▸ **Exercise goal**: In your answer, every line of the records should be written out exactly.

▸ **Data records**:
^^^^
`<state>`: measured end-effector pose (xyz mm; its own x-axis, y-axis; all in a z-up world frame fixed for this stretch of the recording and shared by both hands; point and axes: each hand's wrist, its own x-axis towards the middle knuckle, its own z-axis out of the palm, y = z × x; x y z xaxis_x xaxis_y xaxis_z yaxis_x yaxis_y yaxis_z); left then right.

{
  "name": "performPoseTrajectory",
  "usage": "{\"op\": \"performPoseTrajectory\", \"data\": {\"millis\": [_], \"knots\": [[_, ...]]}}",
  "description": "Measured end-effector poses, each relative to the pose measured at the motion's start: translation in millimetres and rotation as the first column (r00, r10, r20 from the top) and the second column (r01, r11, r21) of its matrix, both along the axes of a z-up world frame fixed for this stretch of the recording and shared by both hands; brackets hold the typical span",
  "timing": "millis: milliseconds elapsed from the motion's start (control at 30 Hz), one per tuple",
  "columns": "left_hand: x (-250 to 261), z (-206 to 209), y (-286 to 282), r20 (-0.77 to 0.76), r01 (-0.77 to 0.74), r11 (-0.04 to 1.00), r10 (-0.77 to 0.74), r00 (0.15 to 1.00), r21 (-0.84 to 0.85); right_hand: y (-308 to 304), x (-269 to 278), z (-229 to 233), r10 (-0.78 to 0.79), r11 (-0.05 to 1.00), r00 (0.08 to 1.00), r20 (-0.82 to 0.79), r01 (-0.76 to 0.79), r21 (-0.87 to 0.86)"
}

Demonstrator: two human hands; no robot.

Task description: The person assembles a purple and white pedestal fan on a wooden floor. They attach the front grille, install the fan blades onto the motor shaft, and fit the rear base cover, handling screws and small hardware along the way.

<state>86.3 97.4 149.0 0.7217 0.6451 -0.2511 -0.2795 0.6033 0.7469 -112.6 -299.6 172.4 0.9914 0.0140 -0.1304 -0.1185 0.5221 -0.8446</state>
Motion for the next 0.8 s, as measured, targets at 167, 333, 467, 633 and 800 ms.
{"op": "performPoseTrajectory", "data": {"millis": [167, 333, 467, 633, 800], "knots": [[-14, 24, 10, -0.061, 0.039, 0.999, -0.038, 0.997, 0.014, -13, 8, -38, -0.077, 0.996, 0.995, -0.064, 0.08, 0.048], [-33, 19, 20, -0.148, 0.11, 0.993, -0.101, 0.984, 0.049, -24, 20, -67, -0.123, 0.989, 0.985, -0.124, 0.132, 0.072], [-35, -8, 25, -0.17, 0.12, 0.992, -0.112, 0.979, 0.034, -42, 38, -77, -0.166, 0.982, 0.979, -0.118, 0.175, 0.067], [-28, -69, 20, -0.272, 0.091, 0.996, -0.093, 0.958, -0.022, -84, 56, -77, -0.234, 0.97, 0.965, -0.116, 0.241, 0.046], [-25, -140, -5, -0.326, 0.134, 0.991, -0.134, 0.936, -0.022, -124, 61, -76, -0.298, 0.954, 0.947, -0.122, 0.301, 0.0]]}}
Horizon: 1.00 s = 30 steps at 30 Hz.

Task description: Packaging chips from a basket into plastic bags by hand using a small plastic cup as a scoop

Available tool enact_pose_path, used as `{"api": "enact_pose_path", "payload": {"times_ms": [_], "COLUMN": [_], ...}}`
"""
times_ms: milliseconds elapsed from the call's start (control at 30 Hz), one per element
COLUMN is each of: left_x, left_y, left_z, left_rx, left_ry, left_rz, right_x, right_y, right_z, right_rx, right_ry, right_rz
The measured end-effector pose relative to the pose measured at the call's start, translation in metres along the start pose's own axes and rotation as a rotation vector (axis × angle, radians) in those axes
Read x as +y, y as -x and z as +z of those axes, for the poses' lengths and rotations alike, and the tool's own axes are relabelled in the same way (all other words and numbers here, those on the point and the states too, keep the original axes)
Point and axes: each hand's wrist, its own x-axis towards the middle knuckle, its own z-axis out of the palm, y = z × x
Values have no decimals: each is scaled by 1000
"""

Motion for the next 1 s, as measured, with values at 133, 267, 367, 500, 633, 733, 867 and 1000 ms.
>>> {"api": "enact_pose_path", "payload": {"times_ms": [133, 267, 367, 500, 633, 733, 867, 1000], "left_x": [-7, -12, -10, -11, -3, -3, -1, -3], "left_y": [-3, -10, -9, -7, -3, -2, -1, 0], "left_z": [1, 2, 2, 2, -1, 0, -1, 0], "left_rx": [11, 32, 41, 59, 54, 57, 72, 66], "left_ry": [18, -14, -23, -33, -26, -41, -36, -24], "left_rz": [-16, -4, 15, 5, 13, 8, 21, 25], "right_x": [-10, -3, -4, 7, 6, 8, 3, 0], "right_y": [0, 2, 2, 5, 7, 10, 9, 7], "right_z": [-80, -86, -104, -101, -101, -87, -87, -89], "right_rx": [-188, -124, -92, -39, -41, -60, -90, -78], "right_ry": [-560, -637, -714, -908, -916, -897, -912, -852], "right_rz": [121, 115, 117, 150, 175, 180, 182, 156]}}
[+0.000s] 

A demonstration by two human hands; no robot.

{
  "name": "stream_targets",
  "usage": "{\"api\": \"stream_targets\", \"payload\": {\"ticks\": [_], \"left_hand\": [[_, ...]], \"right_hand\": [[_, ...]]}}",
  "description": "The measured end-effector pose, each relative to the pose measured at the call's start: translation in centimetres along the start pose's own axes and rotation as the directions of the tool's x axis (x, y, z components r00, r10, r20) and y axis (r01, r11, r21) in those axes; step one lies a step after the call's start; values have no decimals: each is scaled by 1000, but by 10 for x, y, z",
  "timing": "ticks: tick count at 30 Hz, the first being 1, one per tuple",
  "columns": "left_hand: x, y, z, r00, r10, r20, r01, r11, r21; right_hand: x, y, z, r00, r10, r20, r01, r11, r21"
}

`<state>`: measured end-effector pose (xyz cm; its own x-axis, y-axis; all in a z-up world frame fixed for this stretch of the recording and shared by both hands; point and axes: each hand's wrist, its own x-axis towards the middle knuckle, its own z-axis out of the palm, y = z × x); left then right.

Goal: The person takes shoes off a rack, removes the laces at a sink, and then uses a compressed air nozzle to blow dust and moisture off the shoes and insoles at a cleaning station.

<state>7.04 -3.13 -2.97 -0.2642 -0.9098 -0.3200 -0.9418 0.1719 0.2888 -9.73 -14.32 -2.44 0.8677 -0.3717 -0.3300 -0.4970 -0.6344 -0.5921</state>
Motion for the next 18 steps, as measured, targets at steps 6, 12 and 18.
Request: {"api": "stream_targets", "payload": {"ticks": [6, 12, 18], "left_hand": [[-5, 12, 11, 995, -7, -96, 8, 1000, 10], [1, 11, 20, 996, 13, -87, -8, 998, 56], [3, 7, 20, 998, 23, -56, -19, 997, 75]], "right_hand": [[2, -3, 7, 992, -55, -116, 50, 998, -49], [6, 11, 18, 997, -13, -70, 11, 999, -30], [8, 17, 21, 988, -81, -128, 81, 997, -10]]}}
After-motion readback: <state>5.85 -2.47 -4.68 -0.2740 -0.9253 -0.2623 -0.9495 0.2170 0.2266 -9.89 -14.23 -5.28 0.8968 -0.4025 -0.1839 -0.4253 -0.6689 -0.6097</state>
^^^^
▸ **Answer section**:
`<state>`: measured end-effector pose (xyz mm; its own x-axis, y-axis; all in a z-up world frame fixed for this stretch of the recording and shared by both hands; point and axes: each hand's wrist, its own x-axis towards the middle knuckle, its own z-axis out of the palm, y = z × x; x y z xaxis_x xaxis_y xaxis_z yaxis_x yaxis_y yaxis_z); left then right.

{
  "name": "performPoseTrajectory",
  "usage": "{\"op\": \"performPoseTrajectory\", \"data\": {\"millis\": [_], \"knots\": [[_, ...]]}}",
  "description": "Measured end-effector poses, each relative to the pose measured at the motion's start: translation in millimetres and rotation as the first column (r00, r10, r20 from the top) and the second column (r01, r11, r21) of its matrix, both along the axes of a z-up world frame fixed for this stretch of the recording and shared by both hands; brackets hold the typical span",
  "timing": "millis: milliseconds elapsed from the motion's start (control at 30 Hz), one per tuple",
  "columns": "left_hand: x (-250 to 261), z (-206 to 209), y (-286 to 282), r20 (-0.77 to 0.76), r01 (-0.77 to 0.74), r11 (-0.04 to 1.00), r10 (-0.77 to 0.74), r00 (0.15 to 1.00), r21 (-0.84 to 0.85); right_hand: y (-308 to 304), x (-269 to 278), z (-229 to 233), r10 (-0.78 to 0.79), r11 (-0.05 to 1.00), r00 (0.08 to 1.00), r20 (-0.82 to 0.79), r01 (-0.76 to 0.79), r21 (-0.87 to 0.86)"
}

Demonstrator: two human hands; no robot.

Task description: The person assembles a purple and white pedestal fan on a wooden floor. They attach the front grille, install the fan blades onto the motor shaft, and fit the rear base cover, handling screws and small hardware along the way.

<state>86.3 97.4 149.0 0.7217 0.6451 -0.2511 -0.2795 0.6033 0.7469 -112.6 -299.6 172.4 0.9914 0.0140 -0.1304 -0.1185 0.5221 -0.8446</state>
Motion for the next 0.8 s, as measured, targets at 167, 333, 467, 633 and 800 ms.
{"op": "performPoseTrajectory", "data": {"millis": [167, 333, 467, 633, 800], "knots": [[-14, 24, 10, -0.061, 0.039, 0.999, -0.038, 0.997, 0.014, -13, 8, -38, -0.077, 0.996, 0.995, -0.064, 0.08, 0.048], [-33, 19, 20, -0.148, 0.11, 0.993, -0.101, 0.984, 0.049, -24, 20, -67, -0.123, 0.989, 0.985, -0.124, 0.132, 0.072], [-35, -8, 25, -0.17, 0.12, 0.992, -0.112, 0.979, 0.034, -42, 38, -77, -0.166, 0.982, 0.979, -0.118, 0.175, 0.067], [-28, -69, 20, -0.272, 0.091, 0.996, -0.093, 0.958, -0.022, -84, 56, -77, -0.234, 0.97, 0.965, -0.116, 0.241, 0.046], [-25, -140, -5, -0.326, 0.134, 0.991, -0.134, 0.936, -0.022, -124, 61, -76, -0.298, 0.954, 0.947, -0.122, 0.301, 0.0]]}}
Horizon: 1.00 s = 30 steps at 30 Hz.

Task description: Packaging chips from a basket into plastic bags by hand using a small plastic cup as a scoop

Available tool enact_pose_path, used as `{"api": "enact_pose_path", "payload": {"times_ms": [_], "COLUMN": [_], ...}}`
"""
times_ms: milliseconds elapsed from the call's start (control at 30 Hz), one per element
COLUMN is each of: left_x, left_y, left_z, left_rx, left_ry, left_rz, right_x, right_y, right_z, right_rx, right_ry, right_rz
The measured end-effector pose relative to the pose measured at the call's start, translation in metres along the start pose's own axes and rotation as a rotation vector (axis × angle, radians) in those axes
Read x as +y, y as -x and z as +z of those axes, for the poses' lengths and rotations alike, and the tool's own axes are relabelled in the same way (all other words and numbers here, those on the point and the states too, keep the original axes)
Point and axes: each hand's wrist, its own x-axis towards the middle knuckle, its own z-axis out of the palm, y = z × x
Values have no decimals: each is scaled by 1000
"""

Motion for the next 1 s, as measured, with values at 133, 267, 367, 500, 633, 733, 867 and 1000 ms.
>>> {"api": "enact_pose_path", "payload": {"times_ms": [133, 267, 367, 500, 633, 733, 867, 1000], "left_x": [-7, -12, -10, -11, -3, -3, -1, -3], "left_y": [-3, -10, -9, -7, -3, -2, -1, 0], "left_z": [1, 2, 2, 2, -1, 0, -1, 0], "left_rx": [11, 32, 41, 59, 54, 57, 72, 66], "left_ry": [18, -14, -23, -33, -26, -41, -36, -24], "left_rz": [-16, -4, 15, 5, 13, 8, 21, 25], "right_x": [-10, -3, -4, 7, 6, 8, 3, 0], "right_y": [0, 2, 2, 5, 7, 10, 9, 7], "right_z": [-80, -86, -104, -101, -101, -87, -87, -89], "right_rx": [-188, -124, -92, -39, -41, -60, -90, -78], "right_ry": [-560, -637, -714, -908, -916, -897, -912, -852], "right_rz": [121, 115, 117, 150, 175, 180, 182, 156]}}
[+0.000s] 

A demonstration by two human hands; no robot.

{
  "name": "stream_targets",
  "usage": "{\"api\": \"stream_targets\", \"payload\": {\"ticks\": [_], \"left_hand\": [[_, ...]], \"right_hand\": [[_, ...]]}}",
  "description": "The measured end-effector pose, each relative to the pose measured at the call's start: translation in centimetres along the start pose's own axes and rotation as the directions of the tool's x axis (x, y, z components r00, r10, r20) and y axis (r01, r11, r21) in those axes; step one lies a step after the call's start; values have no decimals: each is scaled by 1000, but by 10 for x, y, z",
  "timing": "ticks: tick count at 30 Hz, the first being 1, one per tuple",
  "columns": "left_hand: x, y, z, r00, r10, r20, r01, r11, r21; right_hand: x, y, z, r00, r10, r20, r01, r11, r21"
}

`<state>`: measured end-effector pose (xyz cm; its own x-axis, y-axis; all in a z-up world frame fixed for this stretch of the recording and shared by both hands; point and axes: each hand's wrist, its own x-axis towards the middle knuckle, its own z-axis out of the palm, y = z × x); left then right.

Goal: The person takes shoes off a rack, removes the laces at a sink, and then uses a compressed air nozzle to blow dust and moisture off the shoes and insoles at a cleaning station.

<state>7.04 -3.13 -2.97 -0.2642 -0.9098 -0.3200 -0.9418 0.1719 0.2888 -9.73 -14.32 -2.44 0.8677 -0.3717 -0.3300 -0.4970 -0.6344 -0.5921</state>
Motion for the next 18 steps, as measured, targets at steps 6, 12 and 18.
Request: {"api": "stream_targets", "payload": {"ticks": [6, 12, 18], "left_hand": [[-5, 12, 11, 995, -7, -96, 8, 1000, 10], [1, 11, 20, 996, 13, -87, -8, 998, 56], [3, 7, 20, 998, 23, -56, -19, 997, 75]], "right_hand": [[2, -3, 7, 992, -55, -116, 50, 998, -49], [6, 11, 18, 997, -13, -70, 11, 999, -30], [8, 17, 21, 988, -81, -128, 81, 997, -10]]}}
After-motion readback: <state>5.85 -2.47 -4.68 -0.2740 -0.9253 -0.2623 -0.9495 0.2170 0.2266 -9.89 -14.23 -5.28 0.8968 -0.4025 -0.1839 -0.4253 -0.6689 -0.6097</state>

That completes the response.